Identity Governance and Administration (IGA) and Identity Security Posture Management (ISPM) serve complementary roles in the broader context of identity security. IGA ensures that access rights. This includes roles management, access requests, and certification processes to manage and govern user access and is typically done at admin-time (i.e. focused on static definitions and lifecycles).


In contrast, ISPM extends beyond these governance functionalities. It continuously assesses the security posture of an organization by monitoring identities and their activity (ie. identity activity), to determine how and where identity security posture is misaligned with security best practices.

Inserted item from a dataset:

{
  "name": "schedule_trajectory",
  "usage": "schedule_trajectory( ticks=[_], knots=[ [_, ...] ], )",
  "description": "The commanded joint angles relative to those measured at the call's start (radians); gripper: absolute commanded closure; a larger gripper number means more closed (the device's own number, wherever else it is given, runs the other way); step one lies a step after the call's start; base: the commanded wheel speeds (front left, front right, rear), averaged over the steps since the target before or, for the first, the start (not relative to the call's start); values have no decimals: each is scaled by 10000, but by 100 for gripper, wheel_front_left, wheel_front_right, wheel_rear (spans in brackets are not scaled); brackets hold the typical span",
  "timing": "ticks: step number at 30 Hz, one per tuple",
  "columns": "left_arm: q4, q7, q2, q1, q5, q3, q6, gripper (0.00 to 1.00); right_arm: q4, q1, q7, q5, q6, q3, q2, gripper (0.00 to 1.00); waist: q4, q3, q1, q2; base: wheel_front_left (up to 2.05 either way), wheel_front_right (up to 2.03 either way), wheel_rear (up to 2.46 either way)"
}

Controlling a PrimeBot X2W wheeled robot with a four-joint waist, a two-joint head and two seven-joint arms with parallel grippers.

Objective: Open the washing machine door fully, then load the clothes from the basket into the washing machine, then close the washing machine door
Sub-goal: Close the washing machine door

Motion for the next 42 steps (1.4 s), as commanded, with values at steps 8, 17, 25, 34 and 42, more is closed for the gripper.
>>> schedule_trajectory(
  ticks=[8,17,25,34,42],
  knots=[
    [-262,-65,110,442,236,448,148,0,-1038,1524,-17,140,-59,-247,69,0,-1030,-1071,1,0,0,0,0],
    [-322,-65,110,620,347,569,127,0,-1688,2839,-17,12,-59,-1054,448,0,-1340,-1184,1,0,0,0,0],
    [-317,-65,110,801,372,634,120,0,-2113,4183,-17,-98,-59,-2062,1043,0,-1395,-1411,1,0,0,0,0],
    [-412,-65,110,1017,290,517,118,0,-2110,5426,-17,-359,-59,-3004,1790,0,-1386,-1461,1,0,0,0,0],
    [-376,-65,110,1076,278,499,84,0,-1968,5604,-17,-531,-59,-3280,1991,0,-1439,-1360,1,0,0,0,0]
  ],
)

ISPM involves analyzing security configurations, identifying misconfigurations or policy deviations, and ensuring that identity and access controls are effectively mitigating risks.


The Identity Threat Detection and Response (ITDR) space is rapidly gaining attention for its focus on identifying and responding to threats against identity systems. ITDR is reactive, dealing with threats after they have been identified. In contrast, ISPM is proactive, focusing on preventing threats by maintaining a robust identity security posture by ensuring access policies are in place to mitigate unauthorized access and prevent breaches. Together, ISPM and ITDR create a comprehensive approach to identity security, covering both prevention and response.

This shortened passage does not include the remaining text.